Could it be that the segment_long_utterances.sh is over-segmenting, resulting in segments with no transcript?

Vimal Manohar

unread,

Sep 8, 2017, 3:15:59 PM9/8/17

to kaldi...@googlegroups.com

This should now be fixed with the latest commit. It seems that your recording epspk1219-epf18bc63a.1 had zero or one word.

Vimal

Armin Oliya

unread,

Sep 8, 2017, 6:27:01 PM9/8/17

to kaldi-help

Yup sorry my bad, checked and the transcript was empty .. thanks for the fix :)

Armin Oliya

unread,

Sep 20, 2017, 7:09:50 AM9/20/17

to kaldi-help

Hi Dan,

I finished running the recipe on the data from a tv show (text file derived from subtitles) and results look generally ok.

However, there are a notable number of segments which include few unspoken words,

or miss spoken words (usually in the beginning or end of the segment but also in the middle),

or finish sooner than the last word is completely said. There are also a few segments which are quite inaccurate, not matching spoken audio at all, or missing a notable number of words.

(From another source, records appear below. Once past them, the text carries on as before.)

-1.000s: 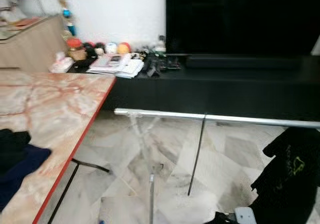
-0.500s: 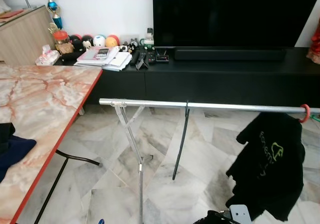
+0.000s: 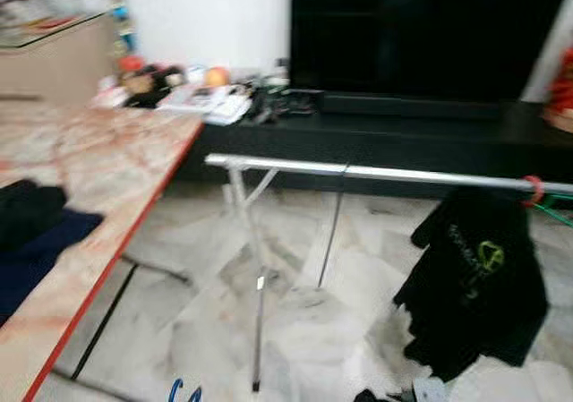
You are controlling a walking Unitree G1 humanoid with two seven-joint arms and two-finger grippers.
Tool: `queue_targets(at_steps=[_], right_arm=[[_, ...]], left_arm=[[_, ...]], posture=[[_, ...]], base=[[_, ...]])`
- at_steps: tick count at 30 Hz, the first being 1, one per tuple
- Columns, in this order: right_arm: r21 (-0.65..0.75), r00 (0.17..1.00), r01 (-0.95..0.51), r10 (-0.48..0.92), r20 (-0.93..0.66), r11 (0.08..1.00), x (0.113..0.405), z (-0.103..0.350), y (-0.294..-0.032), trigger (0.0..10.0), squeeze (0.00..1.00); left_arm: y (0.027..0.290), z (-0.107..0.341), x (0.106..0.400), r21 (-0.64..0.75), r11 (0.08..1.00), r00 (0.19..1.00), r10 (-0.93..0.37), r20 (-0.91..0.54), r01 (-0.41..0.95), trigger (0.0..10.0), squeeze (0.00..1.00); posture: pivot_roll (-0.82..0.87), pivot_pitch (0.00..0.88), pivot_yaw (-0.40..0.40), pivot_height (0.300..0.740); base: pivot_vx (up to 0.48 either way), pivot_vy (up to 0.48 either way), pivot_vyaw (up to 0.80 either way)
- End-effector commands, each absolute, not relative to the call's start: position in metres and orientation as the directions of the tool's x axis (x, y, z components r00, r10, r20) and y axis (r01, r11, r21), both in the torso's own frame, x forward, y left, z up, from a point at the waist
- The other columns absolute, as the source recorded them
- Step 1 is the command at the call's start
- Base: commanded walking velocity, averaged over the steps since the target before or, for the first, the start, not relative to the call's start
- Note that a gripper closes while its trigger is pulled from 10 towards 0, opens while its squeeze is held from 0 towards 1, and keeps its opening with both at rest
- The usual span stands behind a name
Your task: Hang hanger
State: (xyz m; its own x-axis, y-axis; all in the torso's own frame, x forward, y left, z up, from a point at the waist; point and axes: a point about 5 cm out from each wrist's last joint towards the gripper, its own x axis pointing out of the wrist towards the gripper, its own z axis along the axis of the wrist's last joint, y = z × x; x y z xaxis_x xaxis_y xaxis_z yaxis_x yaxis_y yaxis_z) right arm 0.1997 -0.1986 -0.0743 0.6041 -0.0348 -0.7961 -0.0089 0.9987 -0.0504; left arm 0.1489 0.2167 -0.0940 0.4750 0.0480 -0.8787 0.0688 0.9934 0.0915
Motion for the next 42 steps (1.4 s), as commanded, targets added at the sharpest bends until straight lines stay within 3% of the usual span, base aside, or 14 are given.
queue_targets(at_steps=[1,24,42], right_arm=[[-0.053,0.601,0.002,-0.044,-0.798,0.999,0.195,-0.076,-0.201,10.0,0.00],[-0.050,0.612,-0.005,-0.036,-0.790,0.999,0.201,-0.073,-0.200,10.0,0.00],[-0.069,0.663,0.044,-0.081,-0.744,0.997,0.225,-0.058,-0.205,10.0,0.00]], left_arm=[[0.219,-0.097,0.140,0.093,0.993,0.444,0.052,-0.894,0.072,10.0,0.00],[0.219,-0.096,0.144,0.096,0.993,0.451,0.058,-0.890,0.063,10.0,0.00],[0.215,-0.087,0.169,0.106,0.992,0.488,0.061,-0.871,0.065,10.0,0.00]], posture=[[0.06,0.000,0.001,0.740],[0.08,0.000,-0.006,0.740],[0.05,0.000,-0.011,0.740]], base=[[-0.300,0.000,0.00],[-0.302,0.000,0.00],[-0.323,0.000,0.00]])
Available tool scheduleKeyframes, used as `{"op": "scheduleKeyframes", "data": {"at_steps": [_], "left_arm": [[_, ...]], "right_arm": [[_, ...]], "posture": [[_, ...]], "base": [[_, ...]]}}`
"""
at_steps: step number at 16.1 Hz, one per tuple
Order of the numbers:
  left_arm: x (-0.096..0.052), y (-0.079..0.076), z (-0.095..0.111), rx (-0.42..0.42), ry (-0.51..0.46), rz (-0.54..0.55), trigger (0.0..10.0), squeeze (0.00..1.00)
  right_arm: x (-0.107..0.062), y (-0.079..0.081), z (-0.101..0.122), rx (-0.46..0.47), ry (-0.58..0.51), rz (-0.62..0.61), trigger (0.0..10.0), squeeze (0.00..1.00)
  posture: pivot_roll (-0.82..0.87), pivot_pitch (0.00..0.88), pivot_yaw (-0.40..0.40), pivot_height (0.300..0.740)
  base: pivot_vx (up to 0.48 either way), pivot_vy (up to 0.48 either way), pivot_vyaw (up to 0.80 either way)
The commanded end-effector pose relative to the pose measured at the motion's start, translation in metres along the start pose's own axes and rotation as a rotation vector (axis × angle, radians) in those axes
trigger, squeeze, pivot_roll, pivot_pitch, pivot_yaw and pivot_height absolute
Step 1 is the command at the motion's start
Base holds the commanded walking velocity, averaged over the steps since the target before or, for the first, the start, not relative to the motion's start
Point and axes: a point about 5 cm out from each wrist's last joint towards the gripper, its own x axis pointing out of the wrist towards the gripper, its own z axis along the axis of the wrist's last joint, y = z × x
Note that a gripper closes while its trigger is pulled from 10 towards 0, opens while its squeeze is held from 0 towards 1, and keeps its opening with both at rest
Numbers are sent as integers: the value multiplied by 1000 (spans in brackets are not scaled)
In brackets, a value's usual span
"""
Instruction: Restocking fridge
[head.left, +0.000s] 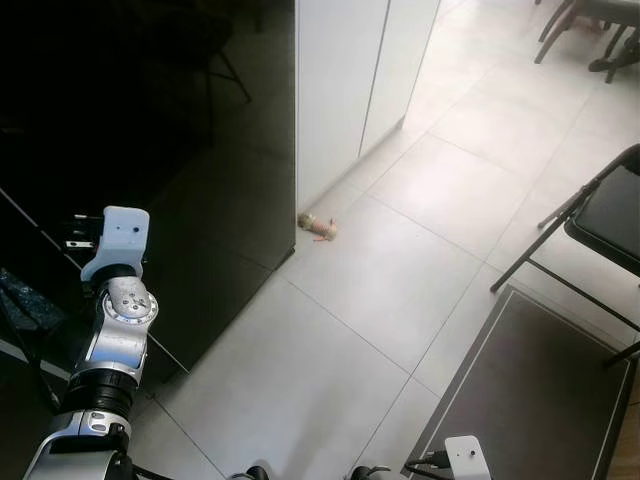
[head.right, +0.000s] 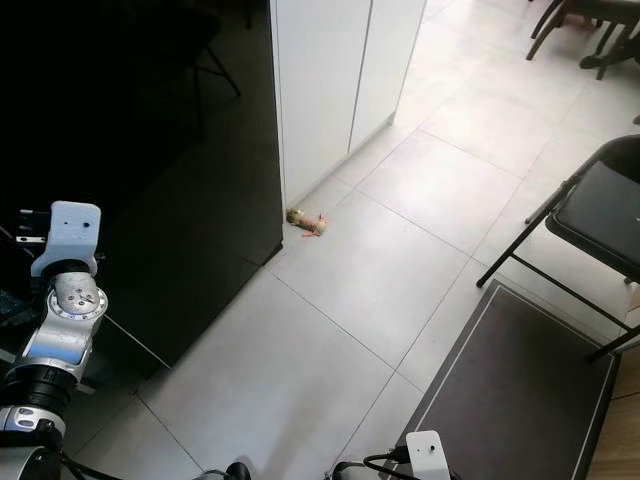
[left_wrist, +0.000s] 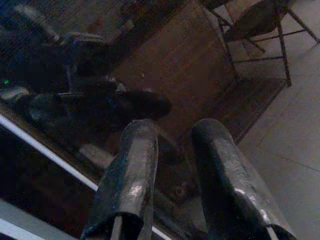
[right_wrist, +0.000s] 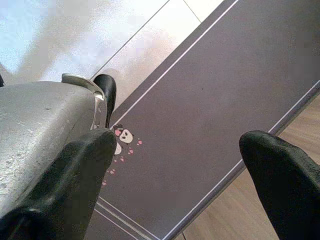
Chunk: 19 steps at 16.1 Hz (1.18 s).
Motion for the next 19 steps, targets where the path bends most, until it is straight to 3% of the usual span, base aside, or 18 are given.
{"op": "scheduleKeyframes", "data": {"at_steps": [1, 9, 19], "left_arm": [[-4, 2, -9, -32, 42, 1, 10000, 0], [-21, 11, -19, -103, 71, 20, 10000, 0], [1, 7, 0, -205, 52, 31, 10000, 0]], "right_arm": [[-2, 13, -10, 5, 34, 52, 10000, 0], [-2, 13, -10, 2, 32, 51, 10000, 0], [-1, 14, -8, 5, 34, 45, 10000, 0]], "posture": [[-138, 160, -19, 740], [-134, 156, -18, 740], [-147, 167, -18, 740]], "base": [[0, 0, 0], [0, 0, 0], [0, 0, 0]]}}
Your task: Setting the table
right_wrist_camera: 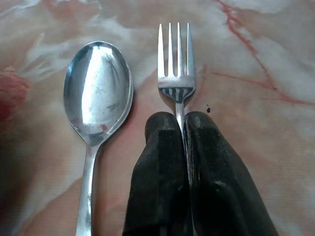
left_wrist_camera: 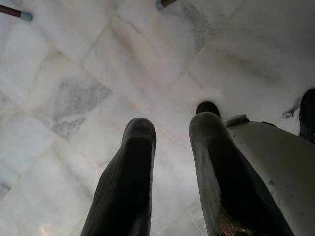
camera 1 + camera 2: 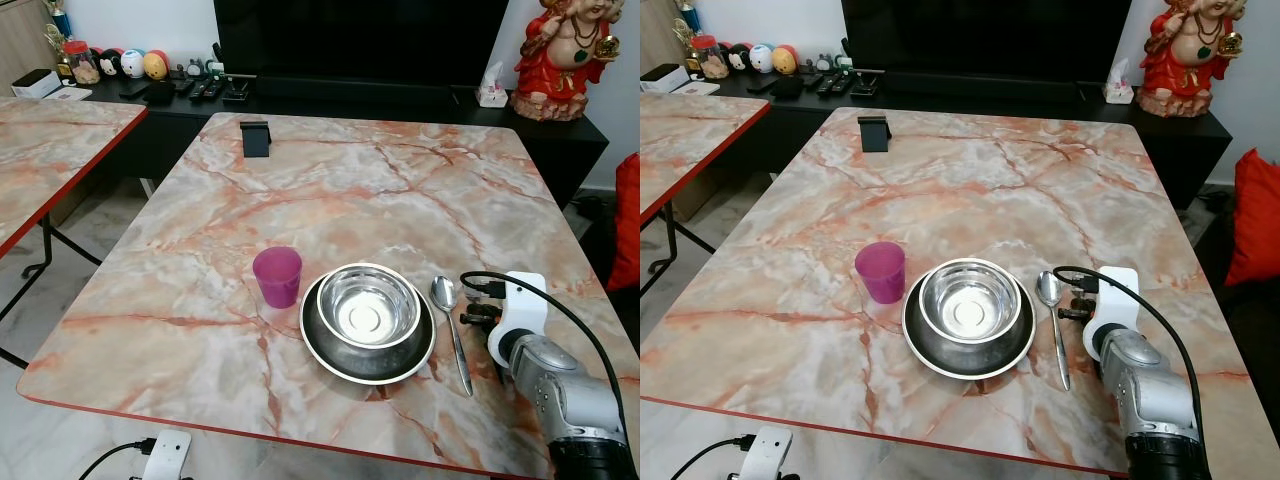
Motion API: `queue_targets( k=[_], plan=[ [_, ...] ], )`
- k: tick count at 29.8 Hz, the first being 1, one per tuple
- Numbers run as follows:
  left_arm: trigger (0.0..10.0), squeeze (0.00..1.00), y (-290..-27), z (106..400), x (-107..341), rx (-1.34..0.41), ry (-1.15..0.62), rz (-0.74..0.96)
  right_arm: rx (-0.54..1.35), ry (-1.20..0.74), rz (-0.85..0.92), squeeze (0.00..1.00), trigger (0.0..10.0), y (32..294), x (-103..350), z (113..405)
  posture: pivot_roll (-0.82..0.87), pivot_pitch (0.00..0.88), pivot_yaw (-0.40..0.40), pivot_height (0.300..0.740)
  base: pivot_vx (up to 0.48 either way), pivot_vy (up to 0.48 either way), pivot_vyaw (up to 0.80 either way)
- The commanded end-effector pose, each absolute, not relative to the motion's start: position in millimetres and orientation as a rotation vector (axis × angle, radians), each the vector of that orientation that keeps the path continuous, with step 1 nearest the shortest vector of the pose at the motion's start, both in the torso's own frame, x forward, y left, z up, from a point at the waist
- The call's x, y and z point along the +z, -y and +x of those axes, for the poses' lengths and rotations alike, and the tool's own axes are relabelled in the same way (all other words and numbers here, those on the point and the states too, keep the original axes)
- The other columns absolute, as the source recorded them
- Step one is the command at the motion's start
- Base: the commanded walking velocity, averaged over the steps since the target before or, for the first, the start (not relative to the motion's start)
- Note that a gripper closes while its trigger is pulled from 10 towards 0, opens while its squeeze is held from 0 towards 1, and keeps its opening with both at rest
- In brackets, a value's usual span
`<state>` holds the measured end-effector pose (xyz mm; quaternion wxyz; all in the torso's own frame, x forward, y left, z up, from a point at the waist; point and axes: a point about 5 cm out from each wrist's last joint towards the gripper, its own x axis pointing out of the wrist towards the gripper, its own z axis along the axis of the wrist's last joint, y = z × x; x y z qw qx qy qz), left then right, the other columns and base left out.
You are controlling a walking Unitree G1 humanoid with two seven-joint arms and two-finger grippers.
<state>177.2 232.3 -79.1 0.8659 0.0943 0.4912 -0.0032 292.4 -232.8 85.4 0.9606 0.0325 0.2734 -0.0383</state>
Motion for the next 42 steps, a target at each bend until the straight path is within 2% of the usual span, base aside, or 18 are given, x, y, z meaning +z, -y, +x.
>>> queue_targets(
  k=[1, 15, 42],
  plan=[
    [10.0, 0.0, -232.7, 175.0, -80.2, -0.001, -1.043, 0.194, -0.06, -0.547, 0.069, 0.0, 10.0, 228.3, 88.1, 291.7, -0.04, 0.0, -0.021, 0.731, 0.0, 0.0, 0.0],
    [10.0, 0.0, -233.2, 175.5, -79.8, -0.004, -1.041, 0.195, -0.116, -0.551, 0.046, 0.0, 10.0, 238.0, 86.9, 288.2, -0.04, 0.0, -0.014, 0.731, 0.0, 0.0, 0.0],
    [10.0, 0.0, -233.2, 175.4, -79.9, -0.004, -1.04, 0.197, -0.089, -0.55, 0.039, 0.0, 10.0, 231.1, 84.5, 289.2, -0.04, 0.0, -0.017, 0.731, 0.0, 0.0, 0.0]
  ],
)
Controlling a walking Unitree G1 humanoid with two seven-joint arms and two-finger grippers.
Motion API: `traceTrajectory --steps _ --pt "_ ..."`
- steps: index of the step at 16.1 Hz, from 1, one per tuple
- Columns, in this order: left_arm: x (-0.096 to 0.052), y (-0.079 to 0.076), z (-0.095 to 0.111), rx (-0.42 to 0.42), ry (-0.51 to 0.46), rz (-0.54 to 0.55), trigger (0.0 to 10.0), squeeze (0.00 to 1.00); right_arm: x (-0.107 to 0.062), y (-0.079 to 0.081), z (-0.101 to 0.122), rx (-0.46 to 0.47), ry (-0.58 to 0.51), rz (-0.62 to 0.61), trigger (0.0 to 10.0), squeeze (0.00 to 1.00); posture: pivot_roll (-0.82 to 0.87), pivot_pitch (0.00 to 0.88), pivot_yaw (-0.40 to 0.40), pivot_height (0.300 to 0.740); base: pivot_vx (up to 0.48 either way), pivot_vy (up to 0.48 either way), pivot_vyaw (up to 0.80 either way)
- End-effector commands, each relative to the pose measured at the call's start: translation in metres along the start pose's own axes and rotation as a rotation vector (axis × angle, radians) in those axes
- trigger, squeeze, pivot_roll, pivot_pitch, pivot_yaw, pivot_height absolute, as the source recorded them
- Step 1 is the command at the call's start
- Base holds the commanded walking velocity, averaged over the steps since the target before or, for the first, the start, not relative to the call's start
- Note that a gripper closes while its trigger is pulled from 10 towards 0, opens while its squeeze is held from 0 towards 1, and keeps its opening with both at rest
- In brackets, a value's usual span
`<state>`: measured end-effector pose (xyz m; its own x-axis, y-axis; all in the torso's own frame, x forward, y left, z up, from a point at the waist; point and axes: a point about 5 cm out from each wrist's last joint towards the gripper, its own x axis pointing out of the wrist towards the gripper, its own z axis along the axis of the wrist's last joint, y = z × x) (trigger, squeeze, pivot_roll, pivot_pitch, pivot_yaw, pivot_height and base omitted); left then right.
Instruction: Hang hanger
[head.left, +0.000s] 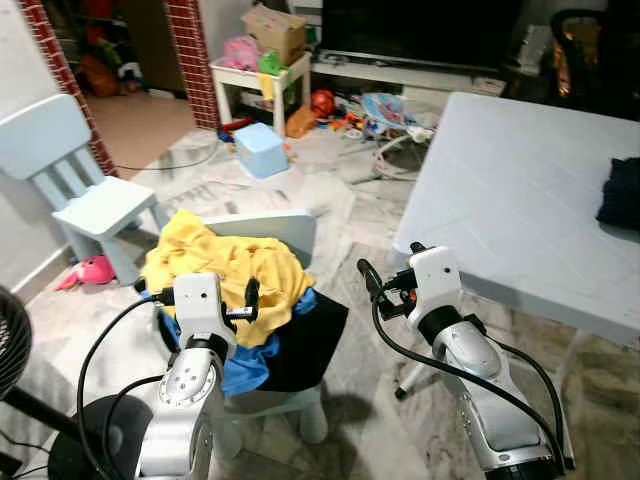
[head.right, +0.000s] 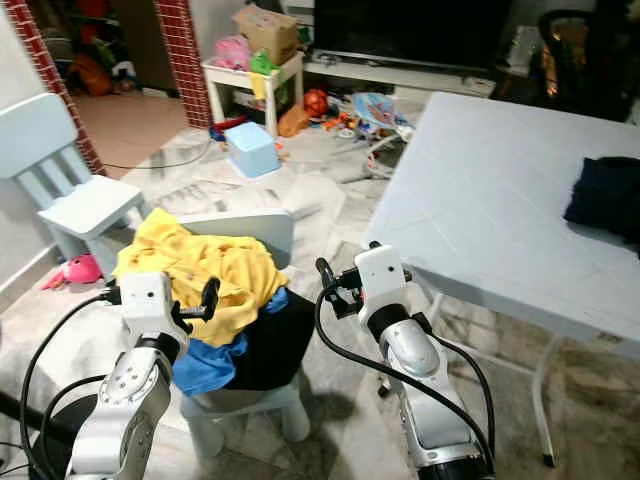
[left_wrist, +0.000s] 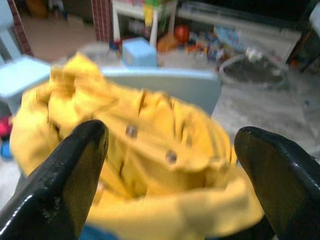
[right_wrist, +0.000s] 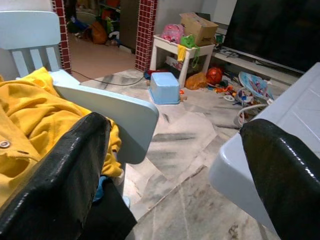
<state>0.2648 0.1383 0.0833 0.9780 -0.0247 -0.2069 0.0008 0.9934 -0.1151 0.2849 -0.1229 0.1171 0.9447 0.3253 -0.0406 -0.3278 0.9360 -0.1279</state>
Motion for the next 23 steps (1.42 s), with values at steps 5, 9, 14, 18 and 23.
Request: traceTrajectory --steps 5,9,14,18,23 --pt "0.012 -0.016 -0.019 -0.035 0.202 -0.117 10.0 0.00 0.000 -0.003 0.006 -0.032 -0.014 0.006 10.0 0.00 -0.09 0.000 -0.016 0.740 0.000 0.000 0.00" --pt "0.039 0.004 -0.022 0.057 0.273 -0.086 10.0 0.00 -0.002 -0.007 0.010 -0.057 -0.016 0.004 10.0 0.00 -0.13 0.000 -0.014 0.740 0.000 0.000 0.00" --pt "0.055 -0.004 -0.030 0.095 0.343 -0.161 10.0 0.00 -0.015 0.001 0.022 -0.132 0.005 0.118 10.0 0.00 -0.20 0.000 -0.010 0.740 0.000 0.000 0.00" --pt "0.056 -0.014 -0.042 0.138 0.415 -0.252 10.0 0.00 -0.022 0.000 0.025 -0.154 0.017 0.126 10.0 0.00 -0.22 0.000 -0.002 0.740 0.000 0.000 0.00" --pt "0.054 0.006 -0.050 0.183 0.456 -0.250 0.0 0.00 -0.021 0.005 0.024 -0.147 0.035 0.139 10.0 0.00 -0.20 0.000 -0.004 0.740 0.000 0.000 0.00"
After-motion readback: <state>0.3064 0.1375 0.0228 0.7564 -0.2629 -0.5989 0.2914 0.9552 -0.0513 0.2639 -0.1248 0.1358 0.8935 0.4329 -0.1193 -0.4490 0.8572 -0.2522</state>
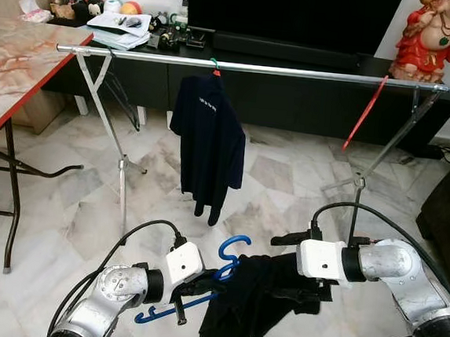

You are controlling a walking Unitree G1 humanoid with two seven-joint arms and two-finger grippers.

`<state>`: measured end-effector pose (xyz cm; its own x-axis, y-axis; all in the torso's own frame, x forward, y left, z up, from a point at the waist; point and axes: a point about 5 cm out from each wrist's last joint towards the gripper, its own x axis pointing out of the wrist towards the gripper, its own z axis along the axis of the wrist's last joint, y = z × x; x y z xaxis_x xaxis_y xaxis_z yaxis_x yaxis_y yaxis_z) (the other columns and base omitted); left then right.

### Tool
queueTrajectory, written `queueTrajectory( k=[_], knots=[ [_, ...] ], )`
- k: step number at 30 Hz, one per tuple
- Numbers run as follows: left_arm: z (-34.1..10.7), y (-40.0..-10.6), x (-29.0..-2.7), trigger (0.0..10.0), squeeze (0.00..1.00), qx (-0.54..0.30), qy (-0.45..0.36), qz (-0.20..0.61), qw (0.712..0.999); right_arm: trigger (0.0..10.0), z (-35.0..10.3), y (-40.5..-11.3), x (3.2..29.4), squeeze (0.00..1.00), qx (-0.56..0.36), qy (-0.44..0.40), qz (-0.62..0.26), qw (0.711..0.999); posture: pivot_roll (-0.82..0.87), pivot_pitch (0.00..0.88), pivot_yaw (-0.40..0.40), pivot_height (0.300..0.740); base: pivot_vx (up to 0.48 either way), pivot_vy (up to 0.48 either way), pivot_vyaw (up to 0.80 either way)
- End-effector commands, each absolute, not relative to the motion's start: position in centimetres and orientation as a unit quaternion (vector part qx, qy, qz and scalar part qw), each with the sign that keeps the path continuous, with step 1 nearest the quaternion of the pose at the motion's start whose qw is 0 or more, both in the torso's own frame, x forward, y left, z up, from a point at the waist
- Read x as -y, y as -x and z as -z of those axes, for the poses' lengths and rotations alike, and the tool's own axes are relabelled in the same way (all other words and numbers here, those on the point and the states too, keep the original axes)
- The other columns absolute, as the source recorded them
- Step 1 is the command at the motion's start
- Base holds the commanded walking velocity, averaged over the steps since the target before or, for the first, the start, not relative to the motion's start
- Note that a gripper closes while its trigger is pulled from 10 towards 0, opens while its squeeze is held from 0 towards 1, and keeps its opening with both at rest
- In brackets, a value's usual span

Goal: Hang hanger

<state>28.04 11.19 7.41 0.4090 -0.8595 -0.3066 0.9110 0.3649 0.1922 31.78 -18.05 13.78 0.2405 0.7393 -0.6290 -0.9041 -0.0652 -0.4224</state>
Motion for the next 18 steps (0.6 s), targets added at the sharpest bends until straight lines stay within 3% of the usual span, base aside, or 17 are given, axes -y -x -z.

My question is, is this level of quality good enough to include this new material for training?

Thanks!

Vimal Manohar

unread,

Sep 20, 2017, 11:33:35 AM9/20/17

to kaldi-help

On Wed, Sep 20, 2017, 07:09 Armin Oliya <armin...@gmail.com> wrote:

Hi Dan,

I finished running the recipe on the data from a tv show (text file derived from subtitles) and results look generally ok.

However, there are a notable number of segments which include few unspoken words,
or miss spoken words (usually in the beginning or end of the segment but also in the middle),
or finish sooner than the last word is completely said. There are also a few segments which are quite inaccurate, not matching spoken audio at all, or missing a notable number of words.

There is an option --align-full-hyp. You have to set that to true in order to always get the full hypothesis and not ignoring the beginning and ends even if it has some errors. The default might be false.

Segments might be wrong if the decoding result is bad such as with an out of domain model. Re-doing this with in-domain model would help. Also you can try to increase --max-words to a very large value so that the whole of closed caption might be considered instead of retrieving the closest 1000 words.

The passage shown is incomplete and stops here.